**Provided entries:**
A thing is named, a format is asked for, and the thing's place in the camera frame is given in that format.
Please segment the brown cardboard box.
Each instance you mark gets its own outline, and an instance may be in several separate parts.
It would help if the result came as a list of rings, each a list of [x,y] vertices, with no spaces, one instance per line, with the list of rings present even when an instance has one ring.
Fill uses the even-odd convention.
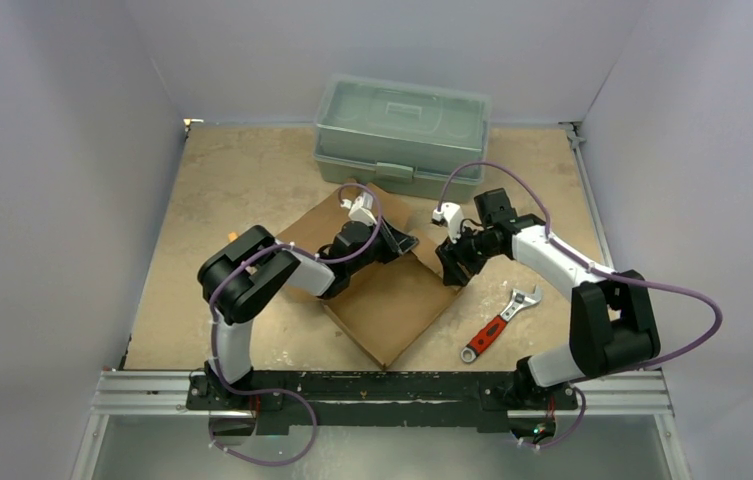
[[[320,300],[288,284],[285,295],[295,303],[315,304],[382,370],[390,367],[462,294],[442,283],[436,244],[410,224],[412,207],[374,184],[390,225],[416,236],[411,252],[388,263],[373,263],[356,273],[347,289]]]

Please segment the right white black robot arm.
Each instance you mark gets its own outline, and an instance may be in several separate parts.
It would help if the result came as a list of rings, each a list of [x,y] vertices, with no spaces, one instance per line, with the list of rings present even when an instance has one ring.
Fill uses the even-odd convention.
[[[505,256],[539,274],[570,303],[565,344],[517,361],[508,396],[528,407],[572,381],[593,379],[654,359],[660,338],[652,302],[635,270],[616,272],[558,240],[535,214],[520,215],[503,189],[479,194],[474,224],[444,202],[432,222],[447,229],[436,248],[443,282],[465,287],[487,261]]]

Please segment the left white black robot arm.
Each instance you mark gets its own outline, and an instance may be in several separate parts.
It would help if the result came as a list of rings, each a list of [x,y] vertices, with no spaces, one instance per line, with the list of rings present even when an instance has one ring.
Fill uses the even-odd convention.
[[[249,399],[254,319],[284,287],[328,300],[346,290],[371,264],[388,264],[410,252],[417,237],[384,220],[348,221],[315,253],[285,243],[256,225],[199,268],[197,280],[211,312],[211,356],[206,375],[211,395],[224,408]]]

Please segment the translucent green plastic toolbox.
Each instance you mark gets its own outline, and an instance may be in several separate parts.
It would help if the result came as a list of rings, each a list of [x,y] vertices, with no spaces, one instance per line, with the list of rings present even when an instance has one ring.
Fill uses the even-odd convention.
[[[323,180],[464,203],[484,181],[487,95],[336,74],[315,116]]]

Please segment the red handled adjustable wrench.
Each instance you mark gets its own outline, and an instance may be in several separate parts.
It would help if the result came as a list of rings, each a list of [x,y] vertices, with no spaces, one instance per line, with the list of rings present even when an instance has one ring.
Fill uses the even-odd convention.
[[[518,313],[533,308],[542,299],[543,290],[540,285],[536,285],[532,292],[512,289],[505,307],[462,348],[459,354],[460,360],[465,364],[475,362],[490,348]]]

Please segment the black metal base rail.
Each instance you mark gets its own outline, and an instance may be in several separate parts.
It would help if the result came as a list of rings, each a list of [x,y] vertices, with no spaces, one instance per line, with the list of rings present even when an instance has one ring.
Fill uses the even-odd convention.
[[[550,400],[505,397],[509,372],[258,371],[257,399],[215,393],[199,371],[102,374],[92,411],[113,416],[181,416],[256,421],[260,435],[293,426],[472,428],[480,433],[530,429],[579,414],[648,417],[671,413],[659,372],[635,372],[577,387]]]

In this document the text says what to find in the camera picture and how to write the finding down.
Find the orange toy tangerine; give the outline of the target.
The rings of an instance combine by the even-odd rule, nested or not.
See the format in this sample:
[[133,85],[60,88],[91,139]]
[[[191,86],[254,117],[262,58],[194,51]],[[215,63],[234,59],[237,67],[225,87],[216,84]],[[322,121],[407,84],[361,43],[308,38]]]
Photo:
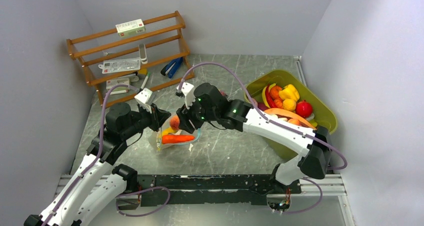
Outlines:
[[282,90],[282,88],[280,87],[280,86],[278,86],[278,85],[275,85],[275,86],[273,86],[272,88],[270,88],[270,90],[269,90],[269,94],[270,94],[270,96],[271,96],[271,98],[273,99],[273,100],[275,100],[275,99],[279,99],[280,98],[280,96],[279,96],[279,92]]
[[274,99],[274,104],[276,108],[283,108],[283,100],[281,98]]

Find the wooden three-tier rack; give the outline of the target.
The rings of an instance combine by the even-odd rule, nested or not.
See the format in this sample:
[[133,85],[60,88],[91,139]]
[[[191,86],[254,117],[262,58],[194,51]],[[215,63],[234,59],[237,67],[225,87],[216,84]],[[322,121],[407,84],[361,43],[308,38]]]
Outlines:
[[191,53],[183,36],[186,23],[179,11],[144,21],[145,30],[125,39],[78,50],[82,44],[104,37],[120,36],[117,29],[67,39],[67,51],[72,60],[81,64],[85,82],[97,93],[100,106],[111,106],[134,98],[128,89],[115,97],[105,98],[107,85],[123,76],[144,76],[133,86],[146,86],[158,91],[180,82],[191,68]]

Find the toy peach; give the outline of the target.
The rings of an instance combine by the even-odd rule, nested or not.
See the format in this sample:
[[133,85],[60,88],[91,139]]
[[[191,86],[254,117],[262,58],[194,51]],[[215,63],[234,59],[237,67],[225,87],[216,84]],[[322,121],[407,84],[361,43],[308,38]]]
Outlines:
[[301,122],[298,119],[295,119],[295,118],[289,119],[288,120],[288,123],[291,123],[291,124],[294,124],[294,125],[297,125],[297,126],[301,126],[302,125]]
[[170,121],[169,121],[169,125],[173,130],[178,131],[179,130],[179,126],[180,126],[180,119],[177,115],[174,115]]

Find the white green box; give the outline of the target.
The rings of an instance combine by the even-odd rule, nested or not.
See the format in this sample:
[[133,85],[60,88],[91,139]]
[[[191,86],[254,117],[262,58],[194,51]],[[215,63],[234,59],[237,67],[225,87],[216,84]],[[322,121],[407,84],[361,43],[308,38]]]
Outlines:
[[117,34],[120,38],[128,38],[139,35],[146,31],[145,25],[141,19],[115,25]]

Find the flat white package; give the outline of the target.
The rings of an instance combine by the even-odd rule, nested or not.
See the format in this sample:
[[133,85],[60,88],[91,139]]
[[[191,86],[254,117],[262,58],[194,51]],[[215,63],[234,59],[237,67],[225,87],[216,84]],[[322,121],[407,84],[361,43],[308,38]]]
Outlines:
[[103,74],[135,71],[141,68],[140,58],[105,60],[98,67]]

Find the clear zip top bag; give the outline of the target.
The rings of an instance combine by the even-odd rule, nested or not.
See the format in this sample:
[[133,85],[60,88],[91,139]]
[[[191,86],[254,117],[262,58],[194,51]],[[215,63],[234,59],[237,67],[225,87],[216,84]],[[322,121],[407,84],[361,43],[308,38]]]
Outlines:
[[201,130],[195,129],[193,133],[180,129],[180,121],[175,113],[165,121],[159,131],[153,131],[148,137],[148,142],[157,151],[161,151],[172,146],[193,144],[200,138]]

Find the yellow toy lemon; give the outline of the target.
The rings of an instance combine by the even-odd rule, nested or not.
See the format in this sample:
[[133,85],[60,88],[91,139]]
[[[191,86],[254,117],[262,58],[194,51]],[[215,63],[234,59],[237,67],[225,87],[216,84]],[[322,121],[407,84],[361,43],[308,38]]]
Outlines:
[[282,108],[287,111],[295,111],[297,106],[297,101],[294,99],[284,99],[282,102]]

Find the yellow toy mango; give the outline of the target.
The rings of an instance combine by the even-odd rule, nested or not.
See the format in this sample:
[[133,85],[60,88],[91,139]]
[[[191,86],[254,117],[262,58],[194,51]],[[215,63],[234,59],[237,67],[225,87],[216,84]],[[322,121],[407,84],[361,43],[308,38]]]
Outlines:
[[178,129],[173,129],[172,127],[169,127],[167,129],[163,130],[161,135],[165,136],[165,135],[169,135],[169,134],[176,133],[176,132],[178,132]]

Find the olive green plastic bin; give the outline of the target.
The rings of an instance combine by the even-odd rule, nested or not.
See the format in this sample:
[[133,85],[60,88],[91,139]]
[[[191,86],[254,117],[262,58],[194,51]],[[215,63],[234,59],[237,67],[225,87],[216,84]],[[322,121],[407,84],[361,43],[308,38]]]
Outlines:
[[323,126],[332,134],[338,127],[338,121],[334,113],[300,80],[285,70],[273,70],[247,84],[246,89],[257,102],[262,102],[262,90],[267,85],[277,84],[284,87],[294,85],[300,95],[300,100],[305,100],[312,105],[314,120],[318,126]]

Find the red toy chili pepper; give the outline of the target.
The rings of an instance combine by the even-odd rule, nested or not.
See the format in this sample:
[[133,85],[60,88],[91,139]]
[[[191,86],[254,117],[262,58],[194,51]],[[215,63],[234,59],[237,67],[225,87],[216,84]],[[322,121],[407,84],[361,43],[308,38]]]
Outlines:
[[269,89],[270,89],[270,85],[267,85],[267,87],[265,88],[266,101],[267,101],[270,108],[276,108],[277,106],[276,106],[274,100],[272,99],[272,97],[270,95]]

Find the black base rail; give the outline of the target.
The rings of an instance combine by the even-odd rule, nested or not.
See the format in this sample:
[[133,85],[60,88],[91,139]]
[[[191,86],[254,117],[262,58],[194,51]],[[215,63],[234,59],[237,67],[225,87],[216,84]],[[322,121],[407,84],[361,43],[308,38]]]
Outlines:
[[139,174],[141,206],[167,204],[250,203],[267,205],[274,194],[300,194],[300,181],[286,186],[270,174],[148,175]]

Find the small white box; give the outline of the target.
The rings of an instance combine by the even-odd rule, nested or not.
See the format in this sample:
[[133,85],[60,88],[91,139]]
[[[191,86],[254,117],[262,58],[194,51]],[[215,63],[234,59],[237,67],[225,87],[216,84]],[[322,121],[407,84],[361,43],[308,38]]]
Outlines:
[[106,82],[106,91],[110,90],[116,85],[124,85],[123,87],[116,87],[115,89],[113,89],[111,95],[127,93],[129,91],[128,85],[130,85],[130,83],[131,81],[129,78],[116,78],[108,80]]

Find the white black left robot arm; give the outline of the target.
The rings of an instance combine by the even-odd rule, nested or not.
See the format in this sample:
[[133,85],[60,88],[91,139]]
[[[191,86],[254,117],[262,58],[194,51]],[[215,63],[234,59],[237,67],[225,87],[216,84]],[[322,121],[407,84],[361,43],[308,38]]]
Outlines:
[[155,104],[151,110],[117,103],[103,113],[100,130],[93,138],[71,180],[40,214],[29,215],[25,225],[89,225],[117,196],[139,191],[138,172],[115,165],[128,148],[127,140],[146,128],[158,132],[171,116]]

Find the red toy carrot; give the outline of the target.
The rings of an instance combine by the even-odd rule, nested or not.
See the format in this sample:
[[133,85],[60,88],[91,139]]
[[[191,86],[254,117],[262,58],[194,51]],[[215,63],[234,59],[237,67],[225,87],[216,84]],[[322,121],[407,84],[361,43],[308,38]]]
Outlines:
[[177,143],[185,143],[190,142],[195,139],[192,135],[165,135],[162,136],[161,142],[162,144],[177,144]]

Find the yellow toy bell pepper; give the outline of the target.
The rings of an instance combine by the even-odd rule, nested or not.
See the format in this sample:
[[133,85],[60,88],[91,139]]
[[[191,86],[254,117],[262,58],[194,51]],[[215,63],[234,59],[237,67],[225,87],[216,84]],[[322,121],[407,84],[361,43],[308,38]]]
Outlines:
[[282,100],[291,99],[297,102],[300,99],[298,90],[292,84],[284,86],[284,88],[278,92],[278,95]]

**Try it:** Report each line of the data that includes the string "plastic".

**Reply:**
Please segment the translucent green plastic toolbox.
Find the olive green plastic bin; give the outline of the target.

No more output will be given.